Short-Term Incentives More Popular than Long-Term

October 18, 2007 ( - Private companies rely more heavily on short-term incentives such as bonuses than long-term incentives to reward and motivate employees, while long-term incentives are mostly reserved for those in the upper echelons, according to the findings of a new study.

Nearly 80% of private companies use short-term incentives, compared to about one-third of companies who say they have a long-term incentive program, according to the study by WorldatWork and Vivient Consulting.

Companies’ approximate budgets for short-term incentives range from 2% to 12% of operating income, with 6% being the median. The budgets were fairly consistent across companies of different revenue size.

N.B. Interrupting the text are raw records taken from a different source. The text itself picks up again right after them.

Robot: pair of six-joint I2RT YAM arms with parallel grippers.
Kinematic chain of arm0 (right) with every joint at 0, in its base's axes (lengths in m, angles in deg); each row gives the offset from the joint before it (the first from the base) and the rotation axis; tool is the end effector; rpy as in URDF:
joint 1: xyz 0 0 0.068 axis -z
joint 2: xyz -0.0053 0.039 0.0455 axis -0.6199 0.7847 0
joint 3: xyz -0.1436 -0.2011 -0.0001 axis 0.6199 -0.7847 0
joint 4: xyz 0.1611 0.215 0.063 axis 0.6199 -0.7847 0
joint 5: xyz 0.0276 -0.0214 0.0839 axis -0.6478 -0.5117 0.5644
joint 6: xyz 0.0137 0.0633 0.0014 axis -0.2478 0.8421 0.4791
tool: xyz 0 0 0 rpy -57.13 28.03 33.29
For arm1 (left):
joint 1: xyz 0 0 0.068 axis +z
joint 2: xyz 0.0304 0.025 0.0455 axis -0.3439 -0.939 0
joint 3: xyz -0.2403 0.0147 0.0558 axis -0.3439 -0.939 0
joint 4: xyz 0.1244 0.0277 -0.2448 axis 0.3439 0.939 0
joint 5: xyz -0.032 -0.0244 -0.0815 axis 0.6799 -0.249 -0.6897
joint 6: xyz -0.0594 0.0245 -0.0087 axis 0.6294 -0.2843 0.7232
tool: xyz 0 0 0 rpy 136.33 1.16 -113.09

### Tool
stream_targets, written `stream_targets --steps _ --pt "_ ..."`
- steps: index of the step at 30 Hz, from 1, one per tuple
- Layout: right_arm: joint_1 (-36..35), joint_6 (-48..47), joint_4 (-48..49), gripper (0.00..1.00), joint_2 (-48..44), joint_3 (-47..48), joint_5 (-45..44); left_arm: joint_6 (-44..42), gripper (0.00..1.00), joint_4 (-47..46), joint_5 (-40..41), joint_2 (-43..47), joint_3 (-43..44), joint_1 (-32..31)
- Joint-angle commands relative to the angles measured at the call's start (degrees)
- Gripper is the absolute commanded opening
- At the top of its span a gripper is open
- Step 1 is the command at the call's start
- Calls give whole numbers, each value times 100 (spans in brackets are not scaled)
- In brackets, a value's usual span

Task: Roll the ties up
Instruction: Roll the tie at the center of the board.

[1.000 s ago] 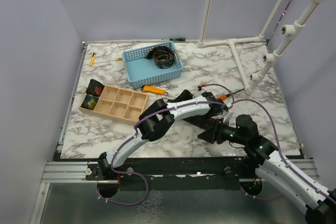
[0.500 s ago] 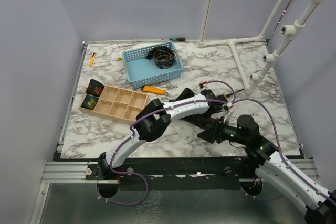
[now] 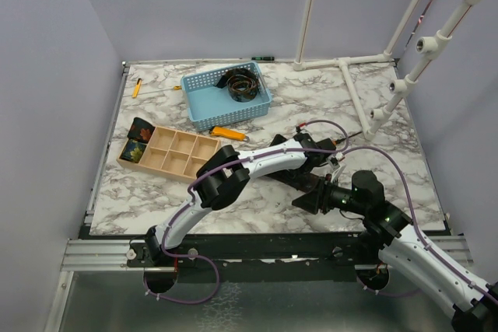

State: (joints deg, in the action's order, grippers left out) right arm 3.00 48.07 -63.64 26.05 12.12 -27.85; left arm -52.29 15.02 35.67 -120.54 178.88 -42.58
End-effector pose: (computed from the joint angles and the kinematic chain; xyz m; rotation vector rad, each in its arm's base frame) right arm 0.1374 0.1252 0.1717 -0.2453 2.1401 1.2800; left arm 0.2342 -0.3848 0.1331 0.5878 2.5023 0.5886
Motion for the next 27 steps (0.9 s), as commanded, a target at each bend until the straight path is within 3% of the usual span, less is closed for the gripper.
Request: stream_targets --steps 1,11,27 --pt "-38 40 -107 46 -29 -125 325 28 80 -571 -504 257 6 -164" --pt "-37 25 -96 47 -285 -148 470 154 85 -1191 -1071 250 -132 -173" --pt "-43 -44 -410 52 -814 75 365 223 97 -1187 -735 786 -150 -121"
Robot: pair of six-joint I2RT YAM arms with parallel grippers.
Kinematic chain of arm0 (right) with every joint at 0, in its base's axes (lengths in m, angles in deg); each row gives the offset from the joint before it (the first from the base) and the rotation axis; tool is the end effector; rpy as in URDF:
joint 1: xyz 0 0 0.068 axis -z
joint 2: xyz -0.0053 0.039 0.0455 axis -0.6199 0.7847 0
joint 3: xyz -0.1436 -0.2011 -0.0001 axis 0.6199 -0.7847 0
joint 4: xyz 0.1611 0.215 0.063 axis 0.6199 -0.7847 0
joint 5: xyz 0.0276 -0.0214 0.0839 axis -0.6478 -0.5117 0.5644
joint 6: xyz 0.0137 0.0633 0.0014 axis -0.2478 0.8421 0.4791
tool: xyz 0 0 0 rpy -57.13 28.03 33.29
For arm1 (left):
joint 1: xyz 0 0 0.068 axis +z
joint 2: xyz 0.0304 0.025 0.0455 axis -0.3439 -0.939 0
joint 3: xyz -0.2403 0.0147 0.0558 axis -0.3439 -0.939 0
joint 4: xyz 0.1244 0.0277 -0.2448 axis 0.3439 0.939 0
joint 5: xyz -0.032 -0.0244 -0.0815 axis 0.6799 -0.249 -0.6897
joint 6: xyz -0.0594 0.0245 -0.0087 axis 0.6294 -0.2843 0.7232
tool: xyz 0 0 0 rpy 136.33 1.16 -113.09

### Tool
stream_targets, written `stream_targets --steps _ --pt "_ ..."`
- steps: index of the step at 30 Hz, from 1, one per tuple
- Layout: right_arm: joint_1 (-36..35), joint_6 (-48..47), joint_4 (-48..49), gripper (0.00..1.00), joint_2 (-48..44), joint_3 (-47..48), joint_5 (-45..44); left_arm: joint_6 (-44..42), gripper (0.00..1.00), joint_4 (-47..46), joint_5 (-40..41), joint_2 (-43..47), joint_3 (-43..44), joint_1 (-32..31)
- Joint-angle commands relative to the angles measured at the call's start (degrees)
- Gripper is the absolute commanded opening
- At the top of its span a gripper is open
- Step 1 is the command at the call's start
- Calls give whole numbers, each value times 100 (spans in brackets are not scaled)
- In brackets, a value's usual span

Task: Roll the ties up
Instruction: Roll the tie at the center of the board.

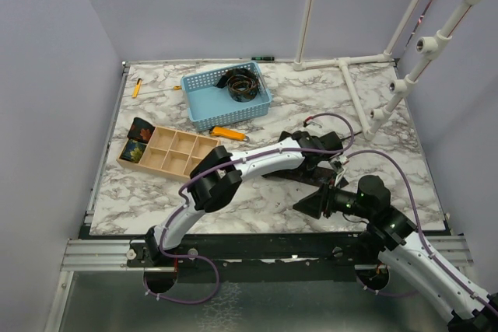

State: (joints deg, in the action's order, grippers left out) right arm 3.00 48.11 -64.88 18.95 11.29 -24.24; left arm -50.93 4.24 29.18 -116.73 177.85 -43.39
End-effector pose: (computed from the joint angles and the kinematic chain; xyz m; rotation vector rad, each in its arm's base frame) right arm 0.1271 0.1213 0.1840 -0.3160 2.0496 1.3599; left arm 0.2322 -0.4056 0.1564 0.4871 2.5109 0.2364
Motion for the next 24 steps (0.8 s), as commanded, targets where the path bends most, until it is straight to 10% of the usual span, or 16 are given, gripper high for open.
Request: stream_targets --steps 1,17,24 --pt "-39 -71 -350 54 -127 204 -43 87 97 -103 -73 450 -57 -32" --pt "-37 -54 -436 76 300 454 -537 81 99 -150 191 1922 -406 556" --pt "-40 138 21 80 1925 714 -1284 -175 99 -2084 -829 4162 -2747 1560"
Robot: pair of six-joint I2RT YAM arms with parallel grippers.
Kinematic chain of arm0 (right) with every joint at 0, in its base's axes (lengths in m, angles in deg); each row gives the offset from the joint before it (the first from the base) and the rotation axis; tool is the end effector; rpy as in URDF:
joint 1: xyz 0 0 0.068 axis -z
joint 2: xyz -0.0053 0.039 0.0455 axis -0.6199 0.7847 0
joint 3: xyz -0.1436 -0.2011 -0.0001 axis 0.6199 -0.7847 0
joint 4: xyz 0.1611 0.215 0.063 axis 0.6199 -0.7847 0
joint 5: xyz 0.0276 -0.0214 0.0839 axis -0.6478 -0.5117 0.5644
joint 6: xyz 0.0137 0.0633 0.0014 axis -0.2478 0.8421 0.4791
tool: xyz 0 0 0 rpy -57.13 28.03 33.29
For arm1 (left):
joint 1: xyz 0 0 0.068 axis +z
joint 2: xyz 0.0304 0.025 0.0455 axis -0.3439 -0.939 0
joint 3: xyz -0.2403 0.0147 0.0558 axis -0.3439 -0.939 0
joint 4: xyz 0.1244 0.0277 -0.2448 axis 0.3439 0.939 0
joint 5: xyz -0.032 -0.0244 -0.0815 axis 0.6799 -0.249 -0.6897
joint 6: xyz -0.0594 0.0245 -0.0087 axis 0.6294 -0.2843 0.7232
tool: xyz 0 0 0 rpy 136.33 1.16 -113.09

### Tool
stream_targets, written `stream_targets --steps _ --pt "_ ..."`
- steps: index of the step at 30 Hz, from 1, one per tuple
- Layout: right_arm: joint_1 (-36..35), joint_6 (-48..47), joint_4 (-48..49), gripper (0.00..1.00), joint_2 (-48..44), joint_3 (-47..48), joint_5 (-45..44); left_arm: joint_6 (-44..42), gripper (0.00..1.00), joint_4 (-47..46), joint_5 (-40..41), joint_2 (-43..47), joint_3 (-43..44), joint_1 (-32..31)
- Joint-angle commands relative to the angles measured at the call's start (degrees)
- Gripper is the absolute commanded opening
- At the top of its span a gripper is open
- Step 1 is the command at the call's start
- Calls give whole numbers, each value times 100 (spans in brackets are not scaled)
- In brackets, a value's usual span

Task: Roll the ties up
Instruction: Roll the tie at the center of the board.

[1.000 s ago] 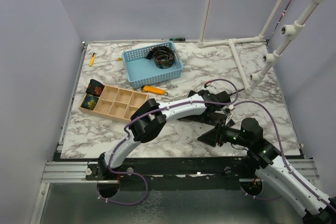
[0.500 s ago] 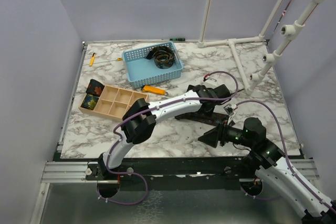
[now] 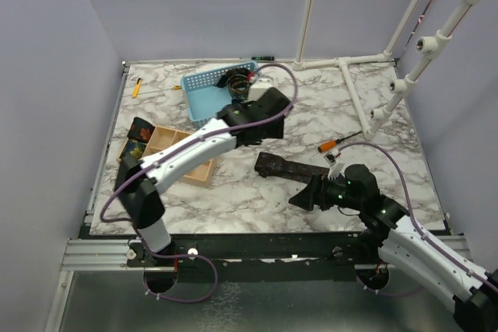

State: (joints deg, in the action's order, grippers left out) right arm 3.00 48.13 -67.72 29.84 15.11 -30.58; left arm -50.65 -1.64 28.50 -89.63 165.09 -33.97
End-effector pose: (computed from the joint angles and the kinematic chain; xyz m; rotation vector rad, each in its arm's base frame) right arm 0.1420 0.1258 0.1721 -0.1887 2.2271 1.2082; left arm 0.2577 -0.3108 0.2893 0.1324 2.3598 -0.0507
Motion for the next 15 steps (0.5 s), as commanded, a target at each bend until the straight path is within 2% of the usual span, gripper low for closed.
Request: stream_targets --steps 1,5,7,11,15 --pt "-42 155 333 80 1181 462 -798 -272 99 -1960 -1088 1848 -1991 783" --pt "-46 276 544 80 2504 1103 -1357 -420 99 -3541 -2205 3006 -3851 1384" --pt "-46 329 789 80 2937 1338 -1472 -308 99 -3997 -2677 3303 -4516 1705" --pt "-56 387 839 79 3764 1898 -1731 -119 99 -4996 -3977 3542 -5496 2256" --pt "-56 406 838 75 4483 2303 -1814 -58 99 -5525 -4405 3452 -5797 2339"
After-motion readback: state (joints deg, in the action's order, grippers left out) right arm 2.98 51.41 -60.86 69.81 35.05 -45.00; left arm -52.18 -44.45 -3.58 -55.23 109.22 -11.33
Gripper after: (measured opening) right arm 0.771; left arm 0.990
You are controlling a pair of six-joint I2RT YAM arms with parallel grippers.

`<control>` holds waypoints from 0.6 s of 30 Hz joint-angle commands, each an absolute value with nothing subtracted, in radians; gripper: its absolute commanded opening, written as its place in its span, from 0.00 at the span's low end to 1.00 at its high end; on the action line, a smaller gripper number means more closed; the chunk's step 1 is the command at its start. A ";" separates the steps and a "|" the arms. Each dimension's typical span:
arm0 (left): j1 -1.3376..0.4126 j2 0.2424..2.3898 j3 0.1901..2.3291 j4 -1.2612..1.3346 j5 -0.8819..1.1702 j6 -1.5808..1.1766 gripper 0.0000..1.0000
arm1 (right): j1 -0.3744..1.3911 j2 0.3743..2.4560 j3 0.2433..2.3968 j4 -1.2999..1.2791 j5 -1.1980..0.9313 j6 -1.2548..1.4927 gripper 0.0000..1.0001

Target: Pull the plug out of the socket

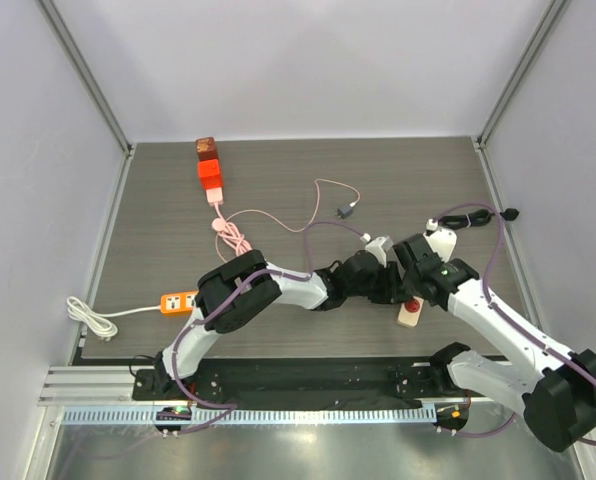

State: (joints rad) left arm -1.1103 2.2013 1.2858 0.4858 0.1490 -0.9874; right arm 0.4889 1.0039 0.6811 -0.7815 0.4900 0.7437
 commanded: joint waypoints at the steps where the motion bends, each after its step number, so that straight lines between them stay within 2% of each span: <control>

According to the authors, fewer companies have long-term incentives because of the cost and complexity of implementing the plan. Impediments to creating short and long-term incentive programs include costly or difficult equity valuation, complexities arising from the ownership structure and competitive data that are geared to public companies.

The study also found that the most popular type of short-term incentive is a bonus plan, with nine out of 10 private companies saying that is the case.

“Variable pay is playing an increasingly prominent role for all organizations striving to link employee rewards with bottom line results,” said Jim Stoeckmann, compensation practice leader for WorldatWork, in a press release. “We can expect to see pay practices focus more heavily on linking pay to performance in the near future.”